I had first learned of this new computer technology a decade earlier when I'd encountered it as an illustrator at the Hughston Orthopaedic Clinic in Columbus, Georgia. We'd sometimes resorted to this very process of bone modeling to help surgeons plan their most demanding surgeries, repairing severe complex fractures. Then, when I first entered graduate school in forensic anthropology at the University of Tennessee, I tapped back into this amazing computer technology and worked up a research proposal for incorporating medical CT-scan technology into the traditional forensic practice of three-dimensional clay reconstruction. I was hoping to come up with a computer program that could reliably regenerate a person's face from the skull, combining the best of art and science. This was one of many times that my background in art and orthopedics and my work in anthropology would turn out to dovetail in unprecedented ways.

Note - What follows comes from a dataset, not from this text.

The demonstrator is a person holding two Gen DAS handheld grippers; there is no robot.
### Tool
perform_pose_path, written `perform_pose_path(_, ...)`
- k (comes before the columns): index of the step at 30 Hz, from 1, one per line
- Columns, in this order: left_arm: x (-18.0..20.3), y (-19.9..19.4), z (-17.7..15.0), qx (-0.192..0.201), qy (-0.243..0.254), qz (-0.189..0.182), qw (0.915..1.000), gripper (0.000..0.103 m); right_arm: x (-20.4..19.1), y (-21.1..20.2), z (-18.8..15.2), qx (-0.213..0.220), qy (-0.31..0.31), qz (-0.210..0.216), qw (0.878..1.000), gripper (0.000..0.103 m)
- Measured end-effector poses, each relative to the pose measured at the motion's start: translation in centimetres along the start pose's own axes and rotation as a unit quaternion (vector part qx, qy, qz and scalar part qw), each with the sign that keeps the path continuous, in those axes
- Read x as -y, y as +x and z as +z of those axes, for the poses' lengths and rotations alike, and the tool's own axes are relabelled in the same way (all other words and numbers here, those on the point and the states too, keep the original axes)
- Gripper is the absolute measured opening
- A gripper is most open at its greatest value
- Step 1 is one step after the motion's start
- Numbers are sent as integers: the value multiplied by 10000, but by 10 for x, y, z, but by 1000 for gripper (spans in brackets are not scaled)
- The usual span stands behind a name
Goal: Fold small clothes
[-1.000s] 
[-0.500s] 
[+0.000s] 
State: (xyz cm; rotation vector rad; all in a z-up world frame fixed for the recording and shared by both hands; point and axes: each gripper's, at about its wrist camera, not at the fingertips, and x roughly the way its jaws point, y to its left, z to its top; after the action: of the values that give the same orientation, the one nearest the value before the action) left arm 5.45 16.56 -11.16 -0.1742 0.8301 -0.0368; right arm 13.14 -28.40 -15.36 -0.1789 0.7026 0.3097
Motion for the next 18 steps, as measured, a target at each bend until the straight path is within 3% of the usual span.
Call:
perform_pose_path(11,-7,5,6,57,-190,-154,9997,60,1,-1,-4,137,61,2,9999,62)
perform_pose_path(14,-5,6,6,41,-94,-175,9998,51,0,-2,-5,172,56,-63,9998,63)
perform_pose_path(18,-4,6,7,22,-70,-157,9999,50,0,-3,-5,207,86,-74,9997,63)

I went on to develop the process and to present my preliminary research findings at several international conferences, sparking the interest of the FBI. That's how they'd known to recommend me to Joe: They knew that I'd be on the cutting edge of any technique concerning computer-generated faces and CT scans.

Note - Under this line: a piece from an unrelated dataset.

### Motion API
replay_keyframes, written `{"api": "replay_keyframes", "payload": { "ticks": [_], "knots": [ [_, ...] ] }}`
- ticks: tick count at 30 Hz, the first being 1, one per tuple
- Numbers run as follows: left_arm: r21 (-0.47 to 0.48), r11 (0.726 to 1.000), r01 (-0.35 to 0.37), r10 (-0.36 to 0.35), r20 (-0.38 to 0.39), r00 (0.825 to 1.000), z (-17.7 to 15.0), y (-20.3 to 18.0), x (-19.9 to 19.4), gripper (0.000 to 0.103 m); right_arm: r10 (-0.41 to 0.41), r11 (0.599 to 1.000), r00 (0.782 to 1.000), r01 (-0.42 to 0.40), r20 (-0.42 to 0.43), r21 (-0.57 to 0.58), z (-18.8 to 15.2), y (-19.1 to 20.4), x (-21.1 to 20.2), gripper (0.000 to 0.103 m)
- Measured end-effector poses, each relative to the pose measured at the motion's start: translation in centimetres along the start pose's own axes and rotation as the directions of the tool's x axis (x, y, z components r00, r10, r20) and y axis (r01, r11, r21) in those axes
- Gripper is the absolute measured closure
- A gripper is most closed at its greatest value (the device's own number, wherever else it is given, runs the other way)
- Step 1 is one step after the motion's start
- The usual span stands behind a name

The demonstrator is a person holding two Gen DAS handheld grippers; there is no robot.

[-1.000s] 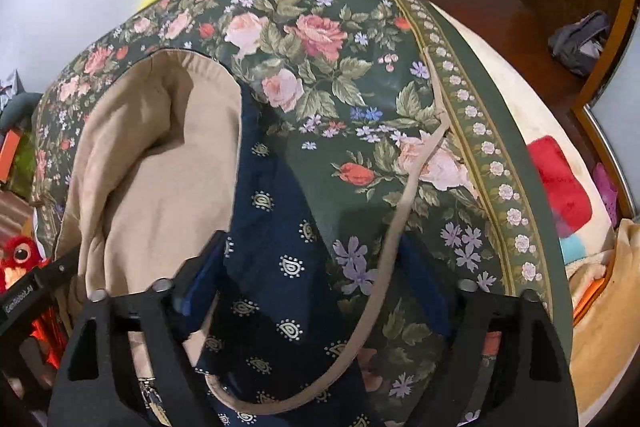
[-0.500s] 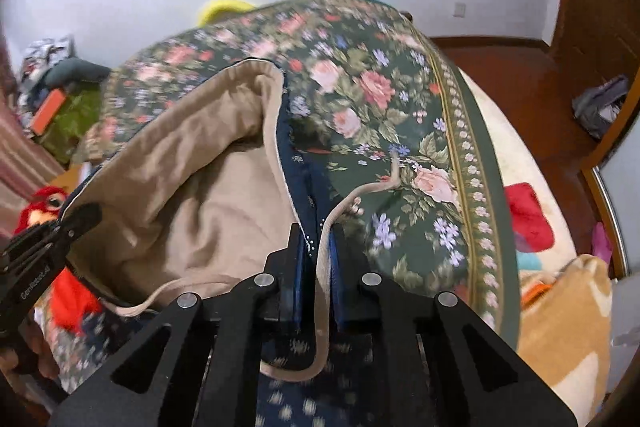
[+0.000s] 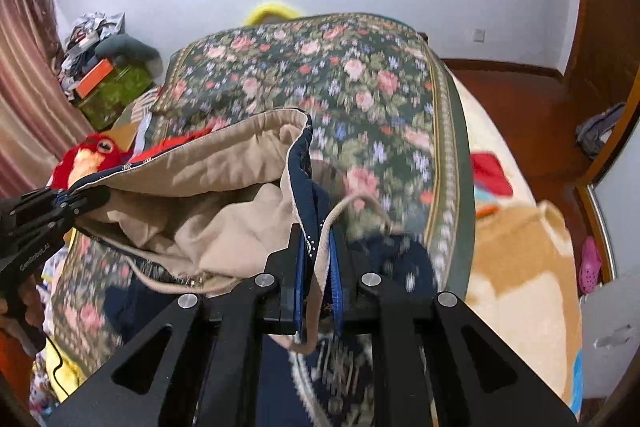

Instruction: Fold large clothes

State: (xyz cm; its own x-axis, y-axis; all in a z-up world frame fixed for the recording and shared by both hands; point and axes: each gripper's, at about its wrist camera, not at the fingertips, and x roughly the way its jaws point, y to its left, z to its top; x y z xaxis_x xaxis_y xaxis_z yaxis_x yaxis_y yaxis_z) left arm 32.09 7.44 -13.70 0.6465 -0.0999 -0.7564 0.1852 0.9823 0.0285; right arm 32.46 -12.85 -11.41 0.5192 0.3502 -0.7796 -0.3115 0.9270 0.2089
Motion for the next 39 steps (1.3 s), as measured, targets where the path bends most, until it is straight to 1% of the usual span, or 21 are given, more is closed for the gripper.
{"api": "replay_keyframes", "payload": {
  "ticks": [3,6,8,10,11,13,15,17,18,22,24,27,28,32,39],
  "knots": [
    [-0.031,0.999,0.019,-0.021,-0.05,0.999,-2.6,0.2,0.3,0.096,-0.008,1.0,0.999,0.008,-0.044,-0.003,-2.1,-0.2,0.5,0.093],
    [-0.074,0.997,0.039,-0.047,-0.103,0.994,-5.1,0.5,1.1,0.096,-0.015,1.0,0.996,0.015,-0.086,0.001,-4.0,-0.6,1.1,0.093],
    [-0.093,0.995,0.037,-0.05,-0.138,0.989,-6.8,0.7,1.7,0.095,-0.028,1.0,0.992,0.029,-0.121,0.009,-5.2,-1.1,1.9,0.093],
    [-0.102,0.995,0.022,-0.04,-0.175,0.984,-8.4,0.9,2.6,0.093,-0.045,0.999,0.989,0.047,-0.138,0.011,-6.2,-1.5,2.3,0.092],
    [-0.104,0.994,0.016,-0.035,-0.188,0.981,-9.0,1.0,2.9,0.092,-0.052,0.998,0.988,0.055,-0.144,0.013,-6.5,-1.7,2.4,0.092],
    [-0.119,0.993,0.016,-0.042,-0.219,0.975,-10.3,1.2,3.5,0.085,-0.066,0.997,0.988,0.069,-0.143,0.018,-7.1,-2.1,2.5,0.09],
    [-0.137,0.99,0.014,-0.047,-0.237,0.97,-11.2,1.7,3.9,0.076,-0.074,0.997,0.987,0.077,-0.143,0.017,-7.3,-2.2,2.4,0.084],
    [-0.138,0.99,0.011,-0.045,-0.239,0.97,-11.6,1.7,3.7,0.073,-0.084,0.996,0.987,0.086,-0.139,0.01,-7.3,-2.1,1.9,0.078],
    [-0.134,0.991,0.01,-0.042,-0.236,0.971,-11.4,1.6,3.4,0.07,-0.091,0.996,0.987,0.092,-0.135,0.003,-7.0,-2.0,1.7,0.076],
    [-0.112,0.994,0.019,-0.042,-0.2,0.979,-10.0,1.2,2.1,0.065,-0.093,0.996,0.99,0.092,-0.109,-0.013,-6.4,-1.5,0.8,0.074],
    [-0.099,0.995,0.023,-0.04,-0.168,0.985,-8.9,0.9,1.4,0.058,-0.095,0.995,0.992,0.093,-0.084,-0.018,-5.7,-1.3,0.5,0.071],
    [-0.094,0.994,0.047,-0.059,-0.128,0.99,-7.1,0.7,1.2,0.057,-0.086,0.996,0.995,0.085,-0.052,-0.018,-4.7,-1.0,0.3,0.063],
    [-0.093,0.994,0.053,-0.065,-0.122,0.99,-6.6,0.6,1.3,0.057,-0.083,0.996,0.996,0.082,-0.042,-0.017,-4.2,-0.9,0.4,0.062],
    [-0.093,0.992,0.089,-0.099,-0.108,0.989,-4.3,-0.1,2.9,0.056,-0.072,0.997,0.997,0.071,-0.028,-0.017,-2.7,-0.6,1.4,0.062],
    [-0.072,0.987,0.144,-0.152,-0.132,0.98,-1.8,-1.9,6.9,0.056,-0.056,0.998,0.997,0.055,-0.043,-0.024,-1.0,-0.6,4.4,0.062]
  ]
}}
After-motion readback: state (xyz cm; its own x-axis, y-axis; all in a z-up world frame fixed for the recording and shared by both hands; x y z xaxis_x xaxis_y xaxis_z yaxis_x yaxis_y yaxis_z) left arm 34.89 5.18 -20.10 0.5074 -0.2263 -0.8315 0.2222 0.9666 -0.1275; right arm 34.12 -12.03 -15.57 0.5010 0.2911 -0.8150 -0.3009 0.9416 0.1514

But Joe didn't know about any of that background. All he knew was that I was one more scientist who had the power either to take his investigation further or to shut it down once and for all. So he was a little cagey about bringing up the rapid prototyping issue at first. He just started by asking if I might be willing to produce a clay reconstruction of the victim's face.
I wondered why this Wisconsin detective had reached out halfway across the country for a clay reconstruction that he should have been able to get someone to do right in his own home state. Then Joe explained that this job involved not only creating a standard forensic facial sculpture but also working with a computer-generated prototype skull-a job that even the FBI's experts weren't quite confident enough to take on. When I told him I'd do the job anyway, he was elated. As soon as I said I could do the work over the upcoming holiday weekend, he promised to get into his car the very next day so he could hand-deliver the skull replica to me that Friday evening.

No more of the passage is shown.